No other country with such a low per capita GDP has witnessed comparable political stability. No unbroken democracy has ever lasted so long on so little. But then none has lasted so long and produced so little. Should we marvel at the heroic preservation of liberal democracy in the face of sometimes crippling financial pressures? Or lament the gross economic mismanagement that has produced almost no real growth since 1962 despite the absence of any serious social disruption?


(Nearly all societies experience large-scale civil disorder at some time, but on a global scale Jamaica’s disturbances have been decidedly minor. Our gas protests were tea parties compared to the Los Angeles riots of 1992.)

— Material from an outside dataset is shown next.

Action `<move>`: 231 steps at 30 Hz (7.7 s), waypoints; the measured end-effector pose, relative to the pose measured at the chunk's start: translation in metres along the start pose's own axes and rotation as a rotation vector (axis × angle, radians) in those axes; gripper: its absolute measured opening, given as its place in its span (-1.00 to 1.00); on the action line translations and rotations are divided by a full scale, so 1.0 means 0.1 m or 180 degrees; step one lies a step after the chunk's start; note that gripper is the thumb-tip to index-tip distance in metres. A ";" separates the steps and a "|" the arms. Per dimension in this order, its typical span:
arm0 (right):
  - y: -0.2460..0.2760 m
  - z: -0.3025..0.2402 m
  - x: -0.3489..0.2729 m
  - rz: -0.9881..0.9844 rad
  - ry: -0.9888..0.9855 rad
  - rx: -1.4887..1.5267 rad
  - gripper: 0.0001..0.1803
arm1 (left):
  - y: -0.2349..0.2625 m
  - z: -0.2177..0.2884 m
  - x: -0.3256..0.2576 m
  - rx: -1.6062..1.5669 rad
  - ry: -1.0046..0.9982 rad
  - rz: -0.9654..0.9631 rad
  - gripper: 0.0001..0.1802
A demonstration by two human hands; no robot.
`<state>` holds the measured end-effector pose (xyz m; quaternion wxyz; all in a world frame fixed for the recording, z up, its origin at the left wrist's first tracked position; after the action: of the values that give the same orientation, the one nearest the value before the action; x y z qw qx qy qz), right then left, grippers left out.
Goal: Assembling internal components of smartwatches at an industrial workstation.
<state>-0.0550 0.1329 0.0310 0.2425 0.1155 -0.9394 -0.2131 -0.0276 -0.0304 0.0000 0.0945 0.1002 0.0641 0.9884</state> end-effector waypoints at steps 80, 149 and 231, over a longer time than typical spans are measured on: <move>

Imperfections obviously exist, but the lynchpins of liberal democracy are firmly entrenched here. Jamaicans are well informed on national matters, are mostly free to vote for the candidate of their choice, and can normally expect due process of law. We have experienced no devastating wars, despoiling revolutions, kleptocratic dictatorships or shattering natural disasters. In the context of the country’s size and location, Jamaicans have more or less decided their own destiny. For good or bad, our fate has largely rested not in our stars but in ourselves. 


Democracy is based on the premise that given the consistent right to choose for themselves, a reasonably well educated populace will in the long run choose well. And the Jamaican people have had the good sense to maintain the institutions that make political choice possible. Yet they have also continually endorsed patronage politics and distributive financial policies which have consistently failed to produce economic growth. Changes of party, leadership and ideology have made little difference. All financial paths have led but to an inexorably expanding national debt.


According to the April 10-16 issue of the Economist, Jamaica currently has the worlds’ fourth largest proportionate budget deficit. (Only Kuwait, Angola and Lebanon are worse, and adding in FINSAC would make us number two.) Debt repayment will consume 62% of the current budget, and the total national debt of $337 billion represents 150% of our national income. This is clearly not sustainable. A nation that so heedlessly lives above its means awaits inevitable bankruptcy.


So what does our future hold? Will ever mounting debt burdens keep pushing the nation imperceptibly into Haitian style poverty where the only law is the belly? Will a Jamaican government eventually default on its obligations and make the country an international financial pariah? Will poor people get fed up with elected governments and either explode in Liberian-like anarchy or acclaim a populist strongman promising gain without pain? Or will the populace eventually learn from the past and elect an able government willing to make the harsh fiscal decisions necessary for long-term growth?


The Scottish historian Alexander Tyler claimed that "A democracy cannot exist as a permanent form of government. It can only exist until a majority of voters discover that they can vote themselves largess out of the public treasury."


Will Jamaica prove him right, or wrong?